Kaashoed

De meeste mannen houden niet van klerenkopen. Vinden ze vrouwenwerk. Dus hebben ze dat uitbesteed. Vooral voor Makkelijke Maten Mannen is dat een makkie. Maar komt er een internationaal voetbalkampioenschap aan, dan veranderen de zaken. Dan worden ze bevangen door eigenzinnigheid. Gaan ze zelf winkelen. Ongetraind stormen ze op het modesegment van de juichkledij af. Waar ontwerpnormen tot ver voorbij de grenzen van het vrouwelijke bevattingsvermogen zijn opgerekt. Verwant aan de parafernalia voor Koningsdag.
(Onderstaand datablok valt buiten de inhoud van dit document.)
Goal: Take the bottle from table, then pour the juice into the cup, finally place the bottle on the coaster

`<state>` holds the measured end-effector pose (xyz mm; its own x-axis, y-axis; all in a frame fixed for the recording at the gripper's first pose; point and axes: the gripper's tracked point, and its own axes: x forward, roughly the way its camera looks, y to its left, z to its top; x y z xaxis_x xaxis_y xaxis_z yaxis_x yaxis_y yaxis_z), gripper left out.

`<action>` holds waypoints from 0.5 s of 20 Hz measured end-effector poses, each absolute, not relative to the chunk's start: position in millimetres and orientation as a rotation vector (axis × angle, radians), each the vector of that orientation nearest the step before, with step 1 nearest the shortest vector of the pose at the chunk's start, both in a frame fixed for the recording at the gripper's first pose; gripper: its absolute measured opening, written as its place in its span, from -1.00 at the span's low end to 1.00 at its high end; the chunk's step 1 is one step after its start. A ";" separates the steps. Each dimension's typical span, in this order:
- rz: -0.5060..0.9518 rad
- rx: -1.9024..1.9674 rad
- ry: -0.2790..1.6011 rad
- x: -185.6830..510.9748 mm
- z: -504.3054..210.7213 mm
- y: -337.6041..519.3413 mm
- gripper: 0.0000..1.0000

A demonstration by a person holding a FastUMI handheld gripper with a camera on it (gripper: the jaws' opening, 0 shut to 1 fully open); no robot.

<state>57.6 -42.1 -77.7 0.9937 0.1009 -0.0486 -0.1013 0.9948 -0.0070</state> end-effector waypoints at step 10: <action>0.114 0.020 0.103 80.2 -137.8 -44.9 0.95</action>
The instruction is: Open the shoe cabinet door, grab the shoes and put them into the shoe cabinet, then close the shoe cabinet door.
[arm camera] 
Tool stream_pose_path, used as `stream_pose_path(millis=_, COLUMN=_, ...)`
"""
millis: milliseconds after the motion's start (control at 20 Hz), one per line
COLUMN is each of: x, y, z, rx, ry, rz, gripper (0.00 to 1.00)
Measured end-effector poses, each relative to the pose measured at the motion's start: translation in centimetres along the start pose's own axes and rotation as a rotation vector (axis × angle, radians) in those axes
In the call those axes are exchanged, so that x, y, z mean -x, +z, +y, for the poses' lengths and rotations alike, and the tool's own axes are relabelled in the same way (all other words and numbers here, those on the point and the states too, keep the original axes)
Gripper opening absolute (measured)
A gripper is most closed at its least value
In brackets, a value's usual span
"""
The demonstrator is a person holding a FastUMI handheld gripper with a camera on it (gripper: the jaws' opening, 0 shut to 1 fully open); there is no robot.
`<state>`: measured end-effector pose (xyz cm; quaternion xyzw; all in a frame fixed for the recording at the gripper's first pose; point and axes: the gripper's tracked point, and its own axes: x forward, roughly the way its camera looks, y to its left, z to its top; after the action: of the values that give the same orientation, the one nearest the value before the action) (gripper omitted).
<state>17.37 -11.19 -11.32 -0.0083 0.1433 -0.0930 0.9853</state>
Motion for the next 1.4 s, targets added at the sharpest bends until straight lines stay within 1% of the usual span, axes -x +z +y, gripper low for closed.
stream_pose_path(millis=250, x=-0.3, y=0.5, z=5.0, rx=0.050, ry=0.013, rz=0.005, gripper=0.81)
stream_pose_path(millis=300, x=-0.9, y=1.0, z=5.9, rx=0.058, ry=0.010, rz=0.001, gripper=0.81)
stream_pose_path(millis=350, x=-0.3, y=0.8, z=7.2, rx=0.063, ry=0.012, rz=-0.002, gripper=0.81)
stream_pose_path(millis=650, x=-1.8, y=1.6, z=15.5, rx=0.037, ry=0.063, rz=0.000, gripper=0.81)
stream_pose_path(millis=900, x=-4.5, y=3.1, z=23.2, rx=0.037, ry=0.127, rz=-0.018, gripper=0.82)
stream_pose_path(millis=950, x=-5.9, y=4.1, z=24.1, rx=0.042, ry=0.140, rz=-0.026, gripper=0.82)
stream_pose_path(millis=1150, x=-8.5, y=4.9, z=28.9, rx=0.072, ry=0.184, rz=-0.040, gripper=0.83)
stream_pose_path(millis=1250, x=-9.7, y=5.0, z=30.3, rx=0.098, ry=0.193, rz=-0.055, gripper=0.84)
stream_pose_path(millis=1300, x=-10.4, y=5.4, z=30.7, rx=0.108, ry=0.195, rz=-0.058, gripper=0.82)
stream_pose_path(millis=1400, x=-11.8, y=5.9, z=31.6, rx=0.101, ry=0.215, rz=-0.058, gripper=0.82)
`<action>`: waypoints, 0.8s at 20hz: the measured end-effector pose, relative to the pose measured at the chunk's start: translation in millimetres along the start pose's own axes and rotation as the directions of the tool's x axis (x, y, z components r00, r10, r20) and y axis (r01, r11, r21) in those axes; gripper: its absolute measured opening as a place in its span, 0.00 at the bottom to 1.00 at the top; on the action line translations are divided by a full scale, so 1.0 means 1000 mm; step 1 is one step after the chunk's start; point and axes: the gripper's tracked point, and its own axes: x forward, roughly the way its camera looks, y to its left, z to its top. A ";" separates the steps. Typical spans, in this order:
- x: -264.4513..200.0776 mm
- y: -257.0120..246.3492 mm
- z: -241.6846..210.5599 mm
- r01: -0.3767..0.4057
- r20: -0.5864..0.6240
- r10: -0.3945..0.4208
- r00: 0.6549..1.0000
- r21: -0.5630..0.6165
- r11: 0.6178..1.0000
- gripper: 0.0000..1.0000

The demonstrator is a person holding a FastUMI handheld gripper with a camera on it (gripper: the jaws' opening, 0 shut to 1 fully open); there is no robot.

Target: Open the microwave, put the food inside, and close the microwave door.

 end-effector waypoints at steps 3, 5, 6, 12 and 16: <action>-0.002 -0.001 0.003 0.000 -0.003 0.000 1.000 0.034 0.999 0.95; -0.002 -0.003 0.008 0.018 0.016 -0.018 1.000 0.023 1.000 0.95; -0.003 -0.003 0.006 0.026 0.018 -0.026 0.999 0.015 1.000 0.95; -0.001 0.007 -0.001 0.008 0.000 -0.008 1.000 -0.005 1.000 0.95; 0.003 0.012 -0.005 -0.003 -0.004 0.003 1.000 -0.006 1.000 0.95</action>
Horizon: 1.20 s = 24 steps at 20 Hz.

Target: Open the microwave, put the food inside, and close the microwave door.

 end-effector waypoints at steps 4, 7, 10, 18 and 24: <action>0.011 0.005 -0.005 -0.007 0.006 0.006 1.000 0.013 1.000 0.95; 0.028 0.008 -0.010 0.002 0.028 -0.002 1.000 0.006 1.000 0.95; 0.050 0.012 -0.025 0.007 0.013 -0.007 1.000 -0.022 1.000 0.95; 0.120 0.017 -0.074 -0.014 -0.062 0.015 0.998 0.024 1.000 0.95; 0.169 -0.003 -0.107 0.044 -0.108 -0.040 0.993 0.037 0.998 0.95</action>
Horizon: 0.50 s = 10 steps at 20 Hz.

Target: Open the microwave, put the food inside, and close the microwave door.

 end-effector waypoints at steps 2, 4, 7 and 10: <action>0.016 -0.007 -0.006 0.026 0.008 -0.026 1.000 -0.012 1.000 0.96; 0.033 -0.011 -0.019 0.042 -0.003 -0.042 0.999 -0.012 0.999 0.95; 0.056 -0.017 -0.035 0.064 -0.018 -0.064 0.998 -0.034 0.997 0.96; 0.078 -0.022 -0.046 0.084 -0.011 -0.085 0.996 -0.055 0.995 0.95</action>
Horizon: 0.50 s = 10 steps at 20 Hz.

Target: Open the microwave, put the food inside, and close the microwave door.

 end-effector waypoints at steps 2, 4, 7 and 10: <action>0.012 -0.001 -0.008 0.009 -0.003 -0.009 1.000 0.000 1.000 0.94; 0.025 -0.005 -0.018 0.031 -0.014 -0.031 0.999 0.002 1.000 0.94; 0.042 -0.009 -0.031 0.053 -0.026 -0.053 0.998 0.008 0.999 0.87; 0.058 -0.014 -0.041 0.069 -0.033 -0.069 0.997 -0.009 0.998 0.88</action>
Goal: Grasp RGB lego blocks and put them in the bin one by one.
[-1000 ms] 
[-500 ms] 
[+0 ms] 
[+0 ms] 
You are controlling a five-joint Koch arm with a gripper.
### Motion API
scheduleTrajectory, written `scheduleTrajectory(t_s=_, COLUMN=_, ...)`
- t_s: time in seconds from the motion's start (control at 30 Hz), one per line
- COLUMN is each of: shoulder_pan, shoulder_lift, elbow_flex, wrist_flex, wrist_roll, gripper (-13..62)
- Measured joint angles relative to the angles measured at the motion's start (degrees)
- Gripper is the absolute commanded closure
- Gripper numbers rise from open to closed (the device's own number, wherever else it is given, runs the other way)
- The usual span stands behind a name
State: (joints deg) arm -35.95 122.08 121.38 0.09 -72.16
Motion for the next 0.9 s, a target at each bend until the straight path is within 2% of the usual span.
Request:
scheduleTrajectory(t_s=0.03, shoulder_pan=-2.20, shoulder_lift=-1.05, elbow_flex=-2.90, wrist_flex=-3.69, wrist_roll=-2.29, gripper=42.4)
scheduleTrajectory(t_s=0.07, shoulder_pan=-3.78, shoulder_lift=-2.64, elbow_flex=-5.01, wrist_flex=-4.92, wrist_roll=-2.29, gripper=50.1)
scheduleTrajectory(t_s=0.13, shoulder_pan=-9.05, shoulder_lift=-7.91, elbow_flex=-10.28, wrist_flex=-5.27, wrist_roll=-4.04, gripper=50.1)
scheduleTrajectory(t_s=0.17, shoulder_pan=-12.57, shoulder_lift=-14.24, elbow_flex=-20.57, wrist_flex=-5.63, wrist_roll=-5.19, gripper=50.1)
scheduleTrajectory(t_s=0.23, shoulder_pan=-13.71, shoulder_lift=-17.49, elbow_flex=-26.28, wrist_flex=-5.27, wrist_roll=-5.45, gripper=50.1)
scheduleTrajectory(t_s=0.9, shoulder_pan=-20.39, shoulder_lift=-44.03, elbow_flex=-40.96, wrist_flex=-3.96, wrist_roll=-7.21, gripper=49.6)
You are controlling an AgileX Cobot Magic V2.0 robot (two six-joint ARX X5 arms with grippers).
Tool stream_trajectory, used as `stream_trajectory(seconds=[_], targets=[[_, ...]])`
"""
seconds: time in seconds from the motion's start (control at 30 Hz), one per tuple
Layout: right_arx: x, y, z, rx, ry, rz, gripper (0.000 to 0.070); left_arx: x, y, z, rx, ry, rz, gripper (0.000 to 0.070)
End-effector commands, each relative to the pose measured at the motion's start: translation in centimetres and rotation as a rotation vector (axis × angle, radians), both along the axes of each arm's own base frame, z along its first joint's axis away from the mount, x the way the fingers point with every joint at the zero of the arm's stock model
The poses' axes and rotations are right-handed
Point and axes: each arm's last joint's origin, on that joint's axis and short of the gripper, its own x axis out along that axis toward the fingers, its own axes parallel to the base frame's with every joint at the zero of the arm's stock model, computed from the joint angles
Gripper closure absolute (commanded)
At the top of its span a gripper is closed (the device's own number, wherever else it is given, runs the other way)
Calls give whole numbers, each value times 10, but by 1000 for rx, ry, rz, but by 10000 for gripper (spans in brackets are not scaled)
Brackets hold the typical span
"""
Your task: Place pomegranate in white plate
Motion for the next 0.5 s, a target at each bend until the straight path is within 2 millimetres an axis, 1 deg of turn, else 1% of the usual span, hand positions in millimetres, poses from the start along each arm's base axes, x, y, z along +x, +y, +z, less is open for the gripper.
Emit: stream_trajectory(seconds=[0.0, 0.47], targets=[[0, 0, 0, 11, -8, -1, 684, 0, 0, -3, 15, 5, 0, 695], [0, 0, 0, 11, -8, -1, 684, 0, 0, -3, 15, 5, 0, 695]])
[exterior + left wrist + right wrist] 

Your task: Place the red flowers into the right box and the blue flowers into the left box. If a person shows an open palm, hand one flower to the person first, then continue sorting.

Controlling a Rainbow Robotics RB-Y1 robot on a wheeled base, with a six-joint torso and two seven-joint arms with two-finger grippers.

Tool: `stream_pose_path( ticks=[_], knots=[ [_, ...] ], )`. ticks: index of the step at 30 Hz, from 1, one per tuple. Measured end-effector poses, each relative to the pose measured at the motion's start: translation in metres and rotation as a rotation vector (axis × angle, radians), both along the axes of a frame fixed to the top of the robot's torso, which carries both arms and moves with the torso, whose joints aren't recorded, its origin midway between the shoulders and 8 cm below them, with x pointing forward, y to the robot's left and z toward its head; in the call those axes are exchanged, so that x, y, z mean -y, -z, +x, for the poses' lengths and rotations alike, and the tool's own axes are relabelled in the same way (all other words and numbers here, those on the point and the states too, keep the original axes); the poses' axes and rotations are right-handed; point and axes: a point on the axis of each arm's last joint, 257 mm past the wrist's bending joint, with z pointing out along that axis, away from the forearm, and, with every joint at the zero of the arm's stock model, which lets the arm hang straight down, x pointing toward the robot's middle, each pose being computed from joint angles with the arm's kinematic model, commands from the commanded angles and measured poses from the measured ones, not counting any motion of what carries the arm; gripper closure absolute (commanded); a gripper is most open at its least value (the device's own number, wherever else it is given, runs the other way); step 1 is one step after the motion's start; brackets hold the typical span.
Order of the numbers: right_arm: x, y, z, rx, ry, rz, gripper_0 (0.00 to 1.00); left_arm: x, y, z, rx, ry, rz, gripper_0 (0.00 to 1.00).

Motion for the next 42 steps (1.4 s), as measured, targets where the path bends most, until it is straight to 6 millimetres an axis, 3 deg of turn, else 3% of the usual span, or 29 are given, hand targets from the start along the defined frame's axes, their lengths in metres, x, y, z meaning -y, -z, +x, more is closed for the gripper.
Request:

Op de Oranje Tompouce Index in Brazilië lijken de sjaals, shirts en folkloristische uitdossingen niet aan te slepen. Maar de hoofddeksels, in schier eindeloze variatie, scoren het hoogst.

 

Er was een tijd dat mannen een pet droegen en heren een hoed. Bij de begroeting tikten petdragers met gekromde rechterwijsvinger nonchalant tegen de klep terwijl hoedendragers hun hoofddeksel stijfjes hieven tenzij er een mooie dame in het spel was want dan voer in die geste een zweem van frivole zwier. Iets daarvan zien we terug bij de krijgsmacht. Hoe meer strepen en sterren, hoe luchtiger de beweging naar de klep. Geoefende generaals zijn zelfs in staat hun saluut geheel in het luchtledige te laten eindigen. Hogere krijgskunst. Hoe ‘t met het nieuwe uniform bij de politie zal gaan, blijft afwachten. Benieuwd of de cap bijdraagt aan een wethandhavende uitstraling. Bij een handgemeen blijft het oppassen geblazen want niets zo gezagondermijnend als een diender met een scheef gezakt petje op. Zie je er toch eerder uit als een dj.

 

Maar wijkagenten hebben hun eigen kloffie niet mogen uitzoeken. Voetbalmannen wel. Reuze benieuwd hoe zij tot hun keuze komen. Wat beweegt iemand om in die Braziliaanse bloedhitte een badmuts op te zetten, met daarop een gedateerde hanenkam in nationale driekleur? En wat denken van de voetbalfan met die opblaasbare Goudse kaas op zijn hoofd. Hoe heeft die keuze zich in de krochten van zijn brein gematerialiseerd? Gevolgd door de existentiële vraag: Ik loop toch niet voor gek, hoop ik, want lijkt dit wel echt op een Hollandse kaas of ziet ‘t er meer uit als een volvette zwemband? Kennelijk verteerd door twijfel zette de drager toen voor de zekerheid nog maar een Hollandse molentje bovenop zijn ‘kaas’. Of zat er meer achter? Heeft hij die windkaas, voorafgaande aan de match tegen Australië, soms gebruikt om ons nationaal elftal onder druk te zetten. ‘Als jullie niet winnen, blijf ik het hele WK met dat Nederlandse symboolding op me kop rondlopen’. Een schokeffect! Met een onbedoelde bijwerking waaraan ‘wij’ ons pas in de tweede helft wisten te ontworstelen. Kaas met een vuistje. Benieuwd of we die Goudse in de wedstrijd tegen Chili nog terugzien!